Curl encoding of SERP


if what you say is really true, then it's a problem with the server, not with curl. but most likely, it's not a problem with the server either, it's probably a problem with how you view the result. here are my theories, ranging from most likely, to least likely:

1: you view the result in a web browser, you are not supplying the encoding parameter in the Content-Type: header, and the browser identify the content as HTML4, where the default charset is ISO-8859-1, and thus renders it as ISO-8859-1, which doesn't support ś, and the browser turns the unrenderable characters into ?. the fix is to change the Content-Type header into Content-Type: text/html;charset=utf8

2: same as above, but your server is actually supplying the wrong content-type header, eg Content-Type: text/html;charset=ISO-8859-1, the fix is the same as above.

3: the server is storing data in a sql db (like mysql) with the saving charset set to ISO-8859-1 (or something close to it), and then the db replace invalid characters with ? (i've seen this many times in the past, but not in recent years), in which case the server code must be fixed. check this answer https://stackoverflow.com/a/279279/1067003

4: you run PHP in a terminal which doesn't support unicode characters. the solution is to switch to a better terminal. (not very likely, but hey, xterm is still around, and still has a no-unicode version, you could be using normal xterm)

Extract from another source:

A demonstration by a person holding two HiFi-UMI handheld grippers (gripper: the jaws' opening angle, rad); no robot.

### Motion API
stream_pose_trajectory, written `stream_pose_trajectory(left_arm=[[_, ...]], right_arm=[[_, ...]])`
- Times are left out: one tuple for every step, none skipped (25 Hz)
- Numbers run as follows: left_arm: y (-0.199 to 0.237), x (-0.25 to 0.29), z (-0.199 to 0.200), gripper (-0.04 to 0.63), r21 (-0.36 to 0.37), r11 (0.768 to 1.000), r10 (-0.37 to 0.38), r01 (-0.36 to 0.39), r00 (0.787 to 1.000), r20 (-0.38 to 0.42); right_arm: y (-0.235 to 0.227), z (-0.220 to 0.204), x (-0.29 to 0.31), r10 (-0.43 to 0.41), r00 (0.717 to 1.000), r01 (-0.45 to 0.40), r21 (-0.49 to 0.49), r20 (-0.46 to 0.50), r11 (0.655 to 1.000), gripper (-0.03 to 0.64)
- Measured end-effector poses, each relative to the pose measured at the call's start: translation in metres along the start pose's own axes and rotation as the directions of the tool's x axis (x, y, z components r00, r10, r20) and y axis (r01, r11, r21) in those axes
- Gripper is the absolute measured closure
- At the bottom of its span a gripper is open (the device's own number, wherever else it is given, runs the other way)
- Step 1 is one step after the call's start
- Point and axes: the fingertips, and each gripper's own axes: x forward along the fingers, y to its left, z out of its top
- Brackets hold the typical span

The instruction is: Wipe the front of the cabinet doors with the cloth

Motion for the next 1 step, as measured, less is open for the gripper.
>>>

5: the server really is running some version of $response=str_replace($response,'ś','?');echo $response; ... highly unlikely, but not impossible, which must also be fixed on the server side. check this answer https://stackoverflow.com/a/279279/1067003

lastly, protip, you're confused, CURLOPT_HTTPHEADER is headers curl send to the target url in the request, when you set Content-Type with CURLOPT_HTTPHEADER, you set the Content-Type for the request body of the curl request. but because you're not using CURLOPT_INFILE, nor are you using CURLOPT_POSTFIELDS, there is no request body at all, and thus there shouldn't be any content-type header in the request, get rid of it. you were probably looking for the header() function, eg header('Content-Type: text/html; charset=utf-8');, which will send that header to the browser.